Environ 9000 Syriens dépendent de l'asile en Suisse. Or, notre pays "pourrait en faire beaucoup plus", a déclaré mardi la directrice d'Amnesty International Suisse, Manon Schick, invitée du Journal du matin de la RTS. Et elle n'est pas la seule à le clamer.
Une lettre ouverte en ce sens a été déposée mardi à la chancellerie fédérale. Soutenu par 500 personnes et 27 organisations, son instigateur, le président du Conseil suisse pour la paix Ruedi Tobler, réclame l'accueil en Suisse de 100'000 réfugiés venant de Syrie.
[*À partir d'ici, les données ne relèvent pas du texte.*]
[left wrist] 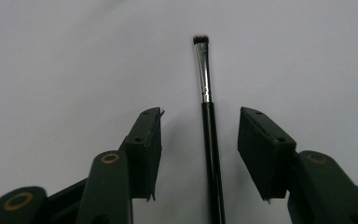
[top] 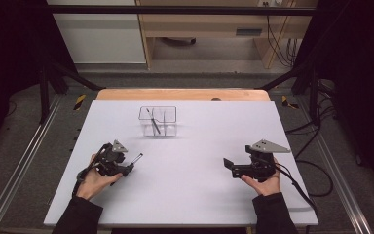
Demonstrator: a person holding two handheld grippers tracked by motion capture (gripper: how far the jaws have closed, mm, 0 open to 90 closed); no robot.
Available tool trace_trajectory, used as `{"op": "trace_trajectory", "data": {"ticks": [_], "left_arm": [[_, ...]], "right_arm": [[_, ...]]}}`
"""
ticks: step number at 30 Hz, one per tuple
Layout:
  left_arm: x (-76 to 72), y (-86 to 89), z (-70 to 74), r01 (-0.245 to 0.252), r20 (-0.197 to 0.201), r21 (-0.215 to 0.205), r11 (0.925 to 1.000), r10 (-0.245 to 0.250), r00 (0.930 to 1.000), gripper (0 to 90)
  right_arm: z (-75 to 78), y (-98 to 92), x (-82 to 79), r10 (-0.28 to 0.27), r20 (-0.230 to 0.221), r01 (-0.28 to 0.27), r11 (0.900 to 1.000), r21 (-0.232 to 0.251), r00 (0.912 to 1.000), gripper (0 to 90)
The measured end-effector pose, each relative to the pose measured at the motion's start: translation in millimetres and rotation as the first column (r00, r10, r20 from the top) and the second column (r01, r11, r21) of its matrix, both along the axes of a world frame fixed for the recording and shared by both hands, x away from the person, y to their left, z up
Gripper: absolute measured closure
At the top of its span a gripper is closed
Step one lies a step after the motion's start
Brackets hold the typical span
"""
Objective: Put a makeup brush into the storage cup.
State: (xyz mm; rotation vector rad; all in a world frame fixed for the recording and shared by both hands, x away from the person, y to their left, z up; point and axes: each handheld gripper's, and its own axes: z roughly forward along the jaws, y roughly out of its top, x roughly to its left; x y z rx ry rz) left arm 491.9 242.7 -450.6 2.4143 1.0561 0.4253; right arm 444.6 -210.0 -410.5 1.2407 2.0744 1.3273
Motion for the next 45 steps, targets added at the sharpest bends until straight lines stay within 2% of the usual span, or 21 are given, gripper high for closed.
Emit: {"op": "trace_trajectory", "data": {"ticks": [2,8,10,13,23,31,37,45], "left_arm": [[2.4,-2.0,1.7,0.015,-0.018,0.0,0.9999,-0.015,0.9997,52.6],[10.4,-9.6,4.3,0.045,-0.07,0.043,0.9981,-0.042,0.9967,59.7],[12.0,-10.1,5.4,0.048,-0.074,0.05,0.9976,-0.045,0.9963,62.2],[13.9,-10.0,5.2,0.049,-0.087,0.04,0.998,-0.045,0.9952,65.8],[17.7,-10.0,1.7,0.057,-0.129,0.05,0.9971,-0.05,0.9904,76.4],[18.2,-12.5,2.2,0.073,-0.171,0.072,0.9948,-0.06,0.9834,79.7],[18.5,-11.2,2.0,0.061,-0.186,0.058,0.9964,-0.049,0.9814,81.5],[17.2,-13.3,2.3,0.062,-0.181,0.074,0.9954,-0.047,0.9823,83.1]], "right_arm": [[0.1,-0.2,-0.2,0.0,0.0,0.0,1.0,-0.001,1.0,3.5],[-0.3,-0.1,0.1,0.002,-0.005,-0.002,1.0,-0.007,1.0,3.4],[-0.3,0.0,0.1,0.004,-0.007,-0.004,1.0,-0.006,1.0,3.4],[-0.6,0.0,0.3,0.004,-0.007,-0.004,1.0,-0.007,1.0,3.4],[-0.9,0.3,0.3,0.004,-0.012,-0.005,1.0,-0.007,0.9999,3.4],[-0.8,0.3,0.2,0.005,-0.014,-0.005,1.0,-0.006,0.9999,3.4],[-0.8,0.2,0.2,0.005,-0.016,-0.006,1.0,-0.006,0.9999,3.3],[-1.3,0.8,0.5,0.004,-0.016,-0.004,1.0,-0.005,0.9999,3.3]]}}
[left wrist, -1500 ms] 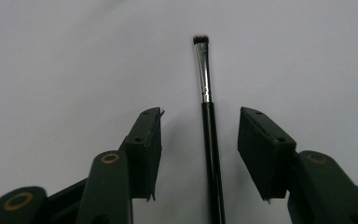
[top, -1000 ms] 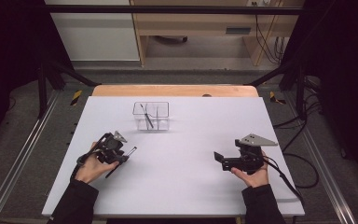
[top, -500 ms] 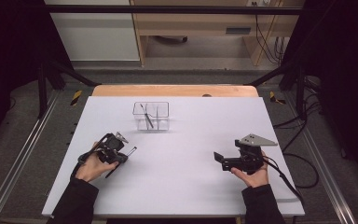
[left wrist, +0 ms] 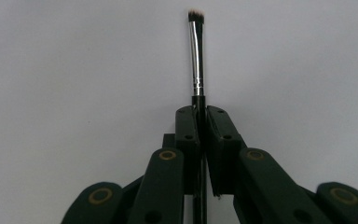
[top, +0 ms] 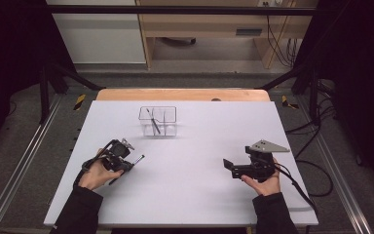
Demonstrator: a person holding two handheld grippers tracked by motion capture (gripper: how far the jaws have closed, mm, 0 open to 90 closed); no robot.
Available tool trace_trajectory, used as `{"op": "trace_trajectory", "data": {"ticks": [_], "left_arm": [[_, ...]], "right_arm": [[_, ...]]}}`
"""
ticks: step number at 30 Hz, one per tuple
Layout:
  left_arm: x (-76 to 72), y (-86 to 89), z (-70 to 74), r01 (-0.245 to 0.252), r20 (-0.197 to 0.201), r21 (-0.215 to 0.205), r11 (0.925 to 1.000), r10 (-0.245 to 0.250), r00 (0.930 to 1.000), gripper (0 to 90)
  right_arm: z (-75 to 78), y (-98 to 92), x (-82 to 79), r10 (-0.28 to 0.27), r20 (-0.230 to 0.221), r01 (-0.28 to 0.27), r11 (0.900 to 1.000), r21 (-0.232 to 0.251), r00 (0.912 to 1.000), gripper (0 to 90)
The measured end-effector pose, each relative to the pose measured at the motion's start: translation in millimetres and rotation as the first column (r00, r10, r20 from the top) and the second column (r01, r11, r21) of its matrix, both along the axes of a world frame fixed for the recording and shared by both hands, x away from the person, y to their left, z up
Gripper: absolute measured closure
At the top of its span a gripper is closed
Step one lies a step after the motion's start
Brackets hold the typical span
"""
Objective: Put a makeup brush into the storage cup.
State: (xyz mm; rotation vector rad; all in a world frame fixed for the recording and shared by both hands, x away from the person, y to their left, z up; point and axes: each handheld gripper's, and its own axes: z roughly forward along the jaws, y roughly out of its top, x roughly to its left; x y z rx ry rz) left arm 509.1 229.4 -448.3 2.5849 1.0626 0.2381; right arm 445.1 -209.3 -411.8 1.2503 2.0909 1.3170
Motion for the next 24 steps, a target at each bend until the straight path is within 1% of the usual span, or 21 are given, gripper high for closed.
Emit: {"op": "trace_trajectory", "data": {"ticks": [6,10,13,17,21,24], "left_arm": [[0.2,0.0,0.1,0.009,0.002,0.002,1.0,-0.009,1.0,83.2],[-1.0,-1.2,0.1,0.017,0.014,0.01,0.9998,-0.017,0.9997,83.2],[-1.8,-0.9,2.1,0.015,0.033,-0.004,0.9999,-0.015,0.9993,83.3],[-6.0,0.4,11.7,0.013,0.081,-0.032,0.9994,-0.01,0.9966,83.3],[-11.9,-0.8,22.9,0.021,0.136,-0.066,0.9976,-0.012,0.9907,83.3],[-15.9,-2.8,28.6,0.027,0.164,-0.088,0.9958,-0.012,0.9863,83.3]], "right_arm": [[-0.5,0.4,0.2,0.0,-0.002,0.0,1.0,0.0,1.0,3.5],[-1.3,0.7,0.7,0.002,-0.006,-0.002,1.0,-0.001,1.0,3.5],[-1.3,0.3,0.5,0.001,-0.006,-0.001,1.0,-0.003,1.0,3.5],[-0.7,0.0,0.1,0.003,-0.005,-0.003,1.0,0.002,1.0,3.6],[-0.2,-0.1,-0.1,0.005,-0.003,-0.005,1.0,0.012,1.0,3.9],[0.1,-0.2,-0.3,0.006,-0.003,-0.006,1.0,0.016,1.0,3.9]]}}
La frontière administrative
"Il s'agit à la fois d'un problème d'infrastructures et de mentalités", analyse Manon Schick. Si la Suisse est capable de gérer l'accueil de mouvements de population importants, pour des événements sportifs par exemple, elle peut le faire pour recevoir davantage de réfugiés. Mais en Suisse, "la barrière administrative est très grande", souligne la directrice d'Amnesty Suisse.
Un Syrien établi sur le territoire national doit, pour pouvoir héberger des proches, répondre à des critères très stricts. Il doit, par exemple, fournir la garantie qu'il dispose de 100 francs par personne accueillie par jour et de suffisamment d'espace dans son logement selon le règlement en vigueur.
"Il faut commencer par assouplir les règles", prône Manon Schick qui insiste: "il est beaucoup plus facile pour un réfugié de s'intégrer quand il a déjà de la famille sur place".
Des réfugiés pas comme les autres
Les lignes commencent toutefois à bouger, salue-t-elle. Le père de l'initiative du 9 février a par exemple déclaré lundi que les réfugiés syriens n'étaient pas des réfugiés comme les autres. Qu'ils devraient être accueillis avec davantage de générosité.
>> Lire aussi : Le père de l'initiative du 9 février favorable à l'aide aux réfugiés syriens
"La majorité des Syriens ne répondent pas au critère de l'asile en Suisse qui est de pouvoir prouver qu'on a été soi-même victime de persécution, la plupart fuient la guerre, ils sont désespérés. On pourrait aller plus vite pour leur accorder une admission provisoire", indique la directrice d'Amnesty Suisse.
La fin de la guerre, la grande inconnue
"Pendant la guerre des Balkans, 50'000 réfugiés kosovars avaient été accueillis, cela prouve que c'est faisable", rappelle-t-elle. Et de souligner: "La plupart sont rentrés chez eux".
Il en va de même, selon elle, pour les réfugiés syriens qui sont souvent des personnes dotées d'une formation, qui sont frustrées de ne pas pouvoir travailler en Suisse et de ne pas avoir de perspectives.
"Ces gens auront probablement envie de retourner dans leur pays", estime Manon Schick. "La seule chose qu'on ne sait pas c'est combien de temps il faudra pour que cette horrible guerre se termine".
jgal
Politique européenne à revoir
Face à cette situation désespérée, beaucoup de réfugiés risquent de tenter la périlleuse traversée de la Méditerranée sur des navires de fortune.
Si l'Italie a jusqu'ici assumé le sauvetage des migrants désespérés, elle a récemment arrêté d'enregistrer les nouveaux arrivants confrontée à une politique européenne inadaptée à la situation.
Selon Manon Schick, si certains pays comme la Suède ont été exemplaires, d'autres pourraient se montrer plus accueillants. Et pas qu'en Europe.
La directrice d'Amnesty Suisse souligne que les Etats du Golfe tels que le Qatar et les Emirats arabes unis , s'ils ont mis la main au porte-monnaie, n'ont accueilli aucun réfugié syrien.
Un déplacé sur cinq dans le monde est Syrien
Alors que le monde compte 50 millions de déplacés au total, un sur cinq est Syrien. Autrement dit, près de la moitié de la population syrienne est en fuite, selon Manon Schick.
Alors que le Liban, submergé après avoir accueilli 1,2 million de réfugiés sur son territoire, a imposé lundi un visa obligatoire aux citoyens syriens, la situation devient très préoccupante pour les personnes déplacées à l'intérieur des frontières de la Syrie.
"Près de 10 millions de personnes sont déplacées à l'intérieur du pays sans pouvoir sortir. Elles risques de se retrouver prises au piège du conflit en tombant soit dans les mains de l'Etat islamique soit en subissant les bombardements de Bachar al-Assad", alerte Manon Schick.